The baseline interview gathered demographic measures such as age, race, ethnicity, and sex. Known TB risk factors were assessed at baseline and for the previous three months. Maps were given to each enrolling clinician so that detailed geographical history could be assessed; this was used for spatial analyses. A clinical history was obtained at this visit, including current symptoms, co-occurring conditions, HIV or AIDS status, height, and weight. The follow-up interview was less detailed and assessed subject’s treatment status, current symptoms, height, and weight.
The baseline chart review included measures of the subject’s current TB category (new or previously treated), TB drug history beginning from diagnosis of the current illness, history of chest X-ray and results, and HIV status. If HIV-positive, CD4 counts and viral loads were requested. The 30-day chart review documented the subject’s current status, TB drug history beginning from diagnosis of the current illness and, if unavailable at baseline, HIV status.

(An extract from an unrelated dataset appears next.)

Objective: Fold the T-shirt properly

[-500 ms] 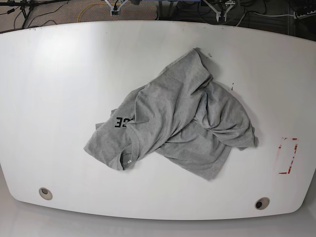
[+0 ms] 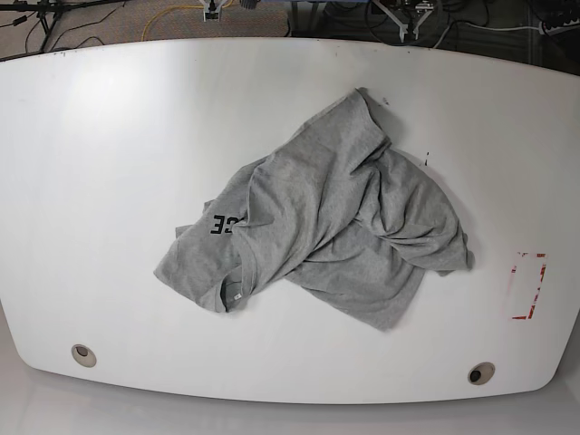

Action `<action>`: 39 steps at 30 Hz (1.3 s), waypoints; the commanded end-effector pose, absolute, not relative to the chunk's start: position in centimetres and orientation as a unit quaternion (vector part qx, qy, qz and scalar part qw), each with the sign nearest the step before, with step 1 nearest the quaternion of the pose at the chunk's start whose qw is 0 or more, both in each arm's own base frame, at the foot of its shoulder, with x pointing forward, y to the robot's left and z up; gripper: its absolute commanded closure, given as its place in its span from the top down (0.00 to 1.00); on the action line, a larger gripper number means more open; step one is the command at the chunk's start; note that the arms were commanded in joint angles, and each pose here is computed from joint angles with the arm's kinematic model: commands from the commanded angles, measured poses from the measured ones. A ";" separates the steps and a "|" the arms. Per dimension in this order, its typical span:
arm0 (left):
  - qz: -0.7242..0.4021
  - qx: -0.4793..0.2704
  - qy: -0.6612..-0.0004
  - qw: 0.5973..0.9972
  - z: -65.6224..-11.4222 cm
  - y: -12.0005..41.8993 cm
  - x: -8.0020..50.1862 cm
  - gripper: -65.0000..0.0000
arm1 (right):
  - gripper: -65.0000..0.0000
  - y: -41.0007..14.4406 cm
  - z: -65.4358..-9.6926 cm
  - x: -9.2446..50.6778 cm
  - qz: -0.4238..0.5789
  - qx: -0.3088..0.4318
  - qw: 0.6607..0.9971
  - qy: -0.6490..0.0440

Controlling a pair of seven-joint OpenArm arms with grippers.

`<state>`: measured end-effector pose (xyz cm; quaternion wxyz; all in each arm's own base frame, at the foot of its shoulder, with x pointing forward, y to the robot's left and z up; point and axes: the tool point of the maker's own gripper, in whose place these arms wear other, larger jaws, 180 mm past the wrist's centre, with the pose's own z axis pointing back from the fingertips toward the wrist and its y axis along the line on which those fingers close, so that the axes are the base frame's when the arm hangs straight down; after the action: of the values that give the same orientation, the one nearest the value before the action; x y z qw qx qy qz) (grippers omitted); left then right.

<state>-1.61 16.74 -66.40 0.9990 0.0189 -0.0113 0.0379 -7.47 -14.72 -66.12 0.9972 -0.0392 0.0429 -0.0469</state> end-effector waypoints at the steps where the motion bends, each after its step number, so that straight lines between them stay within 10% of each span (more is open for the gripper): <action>1: 0.037 0.021 -0.010 0.999 -66.4 16.9 -1.7 0.68 | 0.63 -14.6 -66.1 -8.0 -0.046 -0.039 0.997 0.049; 39: 0.040 0.023 -0.019 0.999 -66.3 17.5 -2.0 0.67 | 0.63 -14.9 -65.9 -9.0 -0.027 -0.044 0.998 0.043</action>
<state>-1.29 17.07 -66.35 0.9987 0.0208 -0.0214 0.0420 -7.58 -14.41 -66.10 0.9981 -0.0379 0.0354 -0.0339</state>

The 52-week chart review assessed the subject’s current status, TB drug history beginning from diagnosis of the current illness, history of smear and culture performed since study entry, and results of the most recent chest X-ray, if performed.
Laboratory data collection
Using the standard laboratory case report form, laboratories recorded the date and time of the collection and receipt of the sputum samples. Information on the quality and quantity of the sputum was also recorded. Sputum processing was performed using the standard N-acetyl-L-cysteine sodium hydroxide method. The date and time that cultures were started and completed were recorded, and later used to calculate the culture time to detection. Culture and MGIT drug susceptibility test results were transcribed from the MGIT 960 instrument, while standardized worksheets were used to record observed data from the MODS assay. Line probe assay results were recorded directly onto laboratory case report forms. The line probe assay strips were scanned for later verification. Pyrosequencing data were transcribed onto the laboratory case report form from the Pyromark Q96 instrument after comparison with the Pyrosequencing Library. Pyrograms were saved as.pdf and uploaded to the website for further analysis. Owing to standard batching procedures, results for several patients could appear in test results. This transfer of information allowed data for a subject coming from several sources to be gathered in one location.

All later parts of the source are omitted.